GIVEN DATA ->
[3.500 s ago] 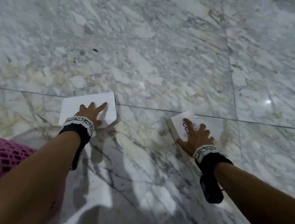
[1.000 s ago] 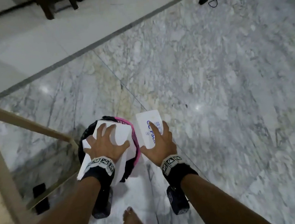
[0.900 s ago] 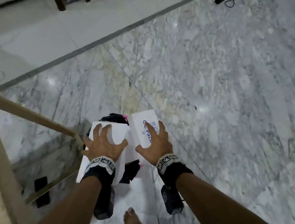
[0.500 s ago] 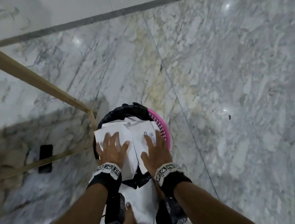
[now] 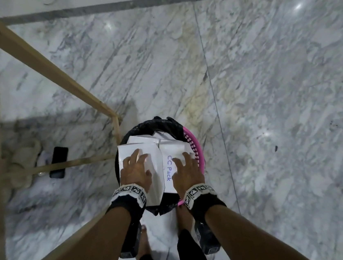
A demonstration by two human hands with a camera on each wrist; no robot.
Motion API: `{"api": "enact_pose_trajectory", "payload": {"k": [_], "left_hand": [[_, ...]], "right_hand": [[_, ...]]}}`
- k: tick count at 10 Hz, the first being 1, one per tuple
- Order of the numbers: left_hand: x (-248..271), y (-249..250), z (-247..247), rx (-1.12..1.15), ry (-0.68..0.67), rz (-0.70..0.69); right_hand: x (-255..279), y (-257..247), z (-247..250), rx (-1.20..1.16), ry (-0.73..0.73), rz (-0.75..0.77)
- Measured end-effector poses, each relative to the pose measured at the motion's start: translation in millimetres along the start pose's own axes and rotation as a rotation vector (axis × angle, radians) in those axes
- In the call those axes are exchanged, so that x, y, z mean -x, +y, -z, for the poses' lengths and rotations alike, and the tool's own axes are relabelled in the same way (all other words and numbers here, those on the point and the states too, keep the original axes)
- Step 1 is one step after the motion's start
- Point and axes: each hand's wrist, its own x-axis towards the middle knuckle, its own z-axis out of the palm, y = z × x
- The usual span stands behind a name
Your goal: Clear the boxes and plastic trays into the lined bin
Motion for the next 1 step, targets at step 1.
{"api": "enact_pose_trajectory", "payload": {"k": [1], "left_hand": [[15.4,17.8,38.6,0.009,0.071,-0.053]], "right_hand": [[21.6,-10.7,37.4,-0.015,0.046,0.036]]}}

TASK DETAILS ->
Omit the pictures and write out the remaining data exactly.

ANSWER SECTION ->
[3.500 s ago] 
[1.000 s ago] 
[0.900 s ago] 
[0.500 s ago] 
[now] 
A demonstration by two human hands with a camera on each wrist; no robot.
Motion API: `{"api": "enact_pose_trajectory", "payload": {"k": [_], "left_hand": [[_, ...]], "right_hand": [[_, ...]]}}`
- k: tick count at 10 Hz, the first being 1, one per tuple
- Order of the numbers: left_hand: x (-248..271), y (-249..250), z (-247..247), rx (-1.12..1.15), ry (-0.68..0.67), rz (-0.70..0.69); right_hand: x (-255..279), y (-257..247), z (-247..250), rx (-1.20..1.16), ry (-0.73..0.73), rz (-0.75..0.77)
- Measured end-effector poses, each relative to the pose measured at the motion's start: translation in millimetres along the start pose's own axes and rotation as a rotation vector (axis × angle, radians) in those axes
- In the call those axes are exchanged, so that x, y, z mean -x, +y, -z, for the poses' lengths and rotations alike, and the tool's own axes are relabelled in the same way (all other words and numbers here, those on the point and the states too, keep the original axes)
- Step 1 is one step after the motion's start
- Point and axes: each hand's wrist, its own x-axis towards the middle knuckle, its own z-axis out of the palm, y = z × x
- The usual span stands behind a name
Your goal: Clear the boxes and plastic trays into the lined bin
Motion for the next 1 step, targets at step 1.
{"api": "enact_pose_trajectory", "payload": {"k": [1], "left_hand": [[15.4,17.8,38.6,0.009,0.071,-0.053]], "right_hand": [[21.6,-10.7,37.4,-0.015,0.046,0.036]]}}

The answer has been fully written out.